Я думаю, в частности, о том, что представлял собой марксизм в 1950–1952 годы, когда мы были студентами; я думаю о том, чем он являлся в такой стране, как Польша, где у большей части молодежи (вне зависимости от социального положения) он вызывал крайнее отвращение, где ему обучали как катехизису; припоминаю также холодные академические дискуссии по поводу марксизма, в которых я принимал участие во Франции в начале 1960-х годов. И напротив, в Тунисе о марксизме заявляли с силой, радикальным напором и впечатляющим подъемом. Для молодежи марксизм представлялся не только лучшим методом анализа реальности, но в то же время чем-то вроде источника моральной энергии, основой для совершенно замечательного экзистенциального действия. Я ощущал себя преисполненным горечи и разочарования, поскольку размышлял о дистанции между тем, какими марксистами были тунисские студенты, и тем, что я знал о функционировании марксизма в Европе (во Франции, Польше и Советском Союзе).
Вот чем стал для меня Тунис: я вынужден был вступить в политические дебаты. Это произошло не в мае 1968 года во Франции, но в одной из стран третьего мира в марте 1968 года.
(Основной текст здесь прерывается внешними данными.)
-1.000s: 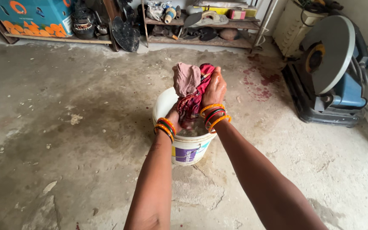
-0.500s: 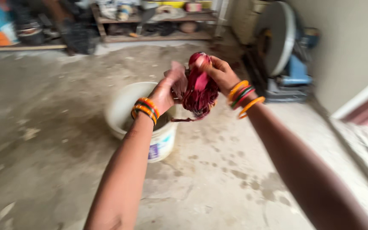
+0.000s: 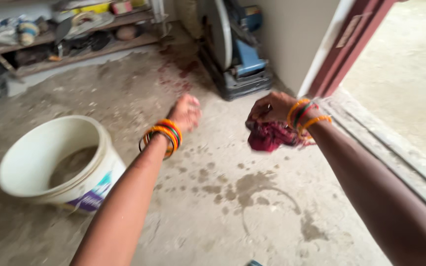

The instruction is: The person rinses a cloth in a bucket of water and wipes a concrete floor by hand, moving across the room to clean multiple areas.

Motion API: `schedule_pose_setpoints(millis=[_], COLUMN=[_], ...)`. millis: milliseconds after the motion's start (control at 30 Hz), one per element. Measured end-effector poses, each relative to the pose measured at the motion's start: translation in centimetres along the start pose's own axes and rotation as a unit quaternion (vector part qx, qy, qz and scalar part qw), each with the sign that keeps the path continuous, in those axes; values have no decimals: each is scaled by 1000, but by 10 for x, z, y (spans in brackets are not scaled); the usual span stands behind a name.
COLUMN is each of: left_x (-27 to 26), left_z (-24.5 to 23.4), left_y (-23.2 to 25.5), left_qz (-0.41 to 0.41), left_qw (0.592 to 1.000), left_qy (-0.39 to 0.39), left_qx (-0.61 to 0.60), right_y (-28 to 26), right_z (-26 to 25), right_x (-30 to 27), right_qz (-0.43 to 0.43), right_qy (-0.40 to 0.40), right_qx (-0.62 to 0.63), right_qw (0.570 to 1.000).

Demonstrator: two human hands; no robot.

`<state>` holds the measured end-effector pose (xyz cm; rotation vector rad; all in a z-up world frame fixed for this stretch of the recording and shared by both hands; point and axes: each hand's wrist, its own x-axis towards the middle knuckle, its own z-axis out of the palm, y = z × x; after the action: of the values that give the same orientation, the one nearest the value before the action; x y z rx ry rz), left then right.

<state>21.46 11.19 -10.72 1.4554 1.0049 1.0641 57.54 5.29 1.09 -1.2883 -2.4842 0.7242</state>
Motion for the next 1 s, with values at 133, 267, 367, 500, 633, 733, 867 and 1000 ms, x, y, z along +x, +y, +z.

— Вы придаете большое значение природе экзистенциального действия, связанного с политическим опытом. Почему? Может быть, у Вас создалось впечатление, что это является единственной гарантией подлинности, и не думаете ли вы, что для молодых тунисцев решимость, с которой они действовали, была обусловлена выбором идеологии?
— Что есть такого в современном мире, что могло бы вызвать у индивида желание, страсть, способность и возможность безусловной жертвы? И чтобы при этом нельзя было заподозрить ни малейшей амбиции, ни малейшего стремления к власти и к выгоде? В Тунисе я увидел доказательство необходимости мифа, мифа о какой-то духовности и невозможность примирения с ситуациями, создаваемыми капитализмом, колониализмом и неоколониализмом.
Относительно такой борьбы необходимо поставить вопрос о непосредственной, экзистенциальной, я бы сказал — физической ангажированности. Что касается теоретических ориентиров этих марксистских сражений, я считаю, что это не являлось существенным. Объяснюсь: марксистское образование тунисских студентов было не особенно глубоким и не имело тенденции к углублению. Реальный спор между ними по поводу стратегии и тактики, по поводу того, какой выбор необходимо сделать, обходился без различных интерпретаций марксизма. Дело заключалось в совершенно ином. Политическая идеология и политизированное восприятие мира были, безусловно, необходимы для развязывания борьбы; однако, с другой стороны, точная теория и ее научный характер представлялись второстепенными моментами, к тому же игравшими скорее роль приманки, нежели принципа корректного и справедливого поведения.
— Нашли ли Вы и во Франции признаки подобной живой и непосредственной сопричастности, которую Вы испытали в Тунисе? Какое отношение Вы устанавливаете между этими двумя ощущениями? Почему после майских событий Вы решили вступить в контакт с студенческими движениями, расширяя диалог и проводя сопоставление, что в других обстоятельствах привело Вас к принятию решения и непосредственному участию в движениях, подобных «Информационной группе о тюрьмах», изучающих о положение в тюрьмах вместе с такими интеллектуалами, как Сартр, Жан-Мари Доменак и Морис Клавель?